**Information provided:**
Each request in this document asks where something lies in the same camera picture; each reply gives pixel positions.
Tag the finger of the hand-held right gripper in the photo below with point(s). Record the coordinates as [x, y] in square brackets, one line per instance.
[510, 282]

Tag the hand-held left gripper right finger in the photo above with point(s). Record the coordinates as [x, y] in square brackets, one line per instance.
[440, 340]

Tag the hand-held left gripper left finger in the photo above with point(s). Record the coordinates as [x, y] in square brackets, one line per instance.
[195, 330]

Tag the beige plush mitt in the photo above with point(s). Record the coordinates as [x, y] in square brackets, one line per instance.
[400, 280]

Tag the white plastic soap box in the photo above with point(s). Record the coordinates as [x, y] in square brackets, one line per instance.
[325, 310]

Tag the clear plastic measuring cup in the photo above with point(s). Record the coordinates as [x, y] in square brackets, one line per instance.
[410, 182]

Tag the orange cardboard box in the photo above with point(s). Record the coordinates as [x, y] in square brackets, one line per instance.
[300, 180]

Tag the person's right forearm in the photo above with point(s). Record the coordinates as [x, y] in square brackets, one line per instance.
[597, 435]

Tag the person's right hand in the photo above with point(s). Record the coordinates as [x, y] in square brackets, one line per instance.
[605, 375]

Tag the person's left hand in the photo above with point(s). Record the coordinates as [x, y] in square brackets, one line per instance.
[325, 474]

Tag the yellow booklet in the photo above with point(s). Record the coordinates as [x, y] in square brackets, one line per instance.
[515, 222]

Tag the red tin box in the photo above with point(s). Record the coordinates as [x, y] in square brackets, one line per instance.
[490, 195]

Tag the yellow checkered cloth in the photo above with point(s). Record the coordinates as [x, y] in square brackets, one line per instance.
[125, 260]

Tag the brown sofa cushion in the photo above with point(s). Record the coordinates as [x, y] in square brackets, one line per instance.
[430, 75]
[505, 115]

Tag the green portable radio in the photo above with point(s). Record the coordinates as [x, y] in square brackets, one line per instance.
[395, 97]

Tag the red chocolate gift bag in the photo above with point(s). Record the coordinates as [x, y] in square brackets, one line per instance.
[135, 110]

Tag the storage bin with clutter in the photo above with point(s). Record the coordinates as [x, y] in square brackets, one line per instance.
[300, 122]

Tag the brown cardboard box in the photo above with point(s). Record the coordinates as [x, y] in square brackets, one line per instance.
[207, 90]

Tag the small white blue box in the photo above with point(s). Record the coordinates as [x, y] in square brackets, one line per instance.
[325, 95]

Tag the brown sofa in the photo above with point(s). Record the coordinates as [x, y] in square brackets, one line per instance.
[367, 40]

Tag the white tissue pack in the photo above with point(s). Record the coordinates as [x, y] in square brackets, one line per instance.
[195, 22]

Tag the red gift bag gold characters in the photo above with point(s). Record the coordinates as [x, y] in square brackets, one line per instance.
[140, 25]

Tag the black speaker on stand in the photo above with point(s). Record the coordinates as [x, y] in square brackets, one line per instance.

**Aim of the task:** Would you output every line of the listing exactly as given?

**Output:**
Each request in this document asks where something lies in the same camera picture; each reply gives pixel positions.
Tag the finger of the hand-held right gripper in the photo below with point(s). Record the coordinates as [x, y] in square brackets, one line per instance.
[510, 282]

Tag the hand-held left gripper right finger in the photo above with point(s). Record the coordinates as [x, y] in square brackets, one line per instance.
[440, 340]

Tag the hand-held left gripper left finger in the photo above with point(s). Record the coordinates as [x, y] in square brackets, one line per instance.
[195, 330]

Tag the beige plush mitt in the photo above with point(s). Record the coordinates as [x, y] in square brackets, one line per instance.
[400, 280]

Tag the white plastic soap box in the photo above with point(s). Record the coordinates as [x, y] in square brackets, one line per instance.
[325, 310]

Tag the clear plastic measuring cup in the photo above with point(s). Record the coordinates as [x, y] in square brackets, one line per instance.
[410, 182]

Tag the orange cardboard box in the photo above with point(s). Record the coordinates as [x, y] in square brackets, one line per instance.
[300, 180]

Tag the person's right forearm in the photo above with point(s). Record the coordinates as [x, y] in square brackets, one line per instance.
[597, 435]

Tag the person's right hand in the photo above with point(s). Record the coordinates as [x, y] in square brackets, one line per instance.
[605, 375]

Tag the person's left hand in the photo above with point(s). Record the coordinates as [x, y] in square brackets, one line per instance.
[325, 474]

Tag the yellow booklet in the photo above with point(s). Record the coordinates as [x, y] in square brackets, one line per instance.
[515, 222]

Tag the red tin box in the photo above with point(s). Record the coordinates as [x, y] in square brackets, one line per instance.
[490, 195]

Tag the yellow checkered cloth in the photo above with point(s). Record the coordinates as [x, y] in square brackets, one line per instance.
[125, 260]

Tag the brown sofa cushion in the photo above with point(s). Record the coordinates as [x, y] in square brackets, one line per instance.
[430, 75]
[505, 115]

Tag the green portable radio in the photo above with point(s). Record the coordinates as [x, y] in square brackets, one line per instance.
[395, 97]

Tag the red chocolate gift bag in the photo above with point(s). Record the coordinates as [x, y] in square brackets, one line per instance.
[135, 110]

Tag the storage bin with clutter in the photo above with point(s). Record the coordinates as [x, y] in square brackets, one line per instance.
[300, 122]

Tag the brown cardboard box in the photo above with point(s). Record the coordinates as [x, y] in square brackets, one line per instance.
[207, 90]

Tag the small white blue box in the photo above with point(s). Record the coordinates as [x, y] in square brackets, one line per instance.
[325, 95]

Tag the brown sofa in the photo above with point(s). Record the coordinates as [x, y] in square brackets, one line per instance.
[367, 40]

Tag the white tissue pack in the photo above with point(s). Record the coordinates as [x, y] in square brackets, one line per instance.
[195, 22]

Tag the red gift bag gold characters in the photo above with point(s). Record the coordinates as [x, y] in square brackets, one line per instance.
[140, 25]

Tag the black speaker on stand in the photo above with point(s). Record the coordinates as [x, y] in square brackets, one line per instance.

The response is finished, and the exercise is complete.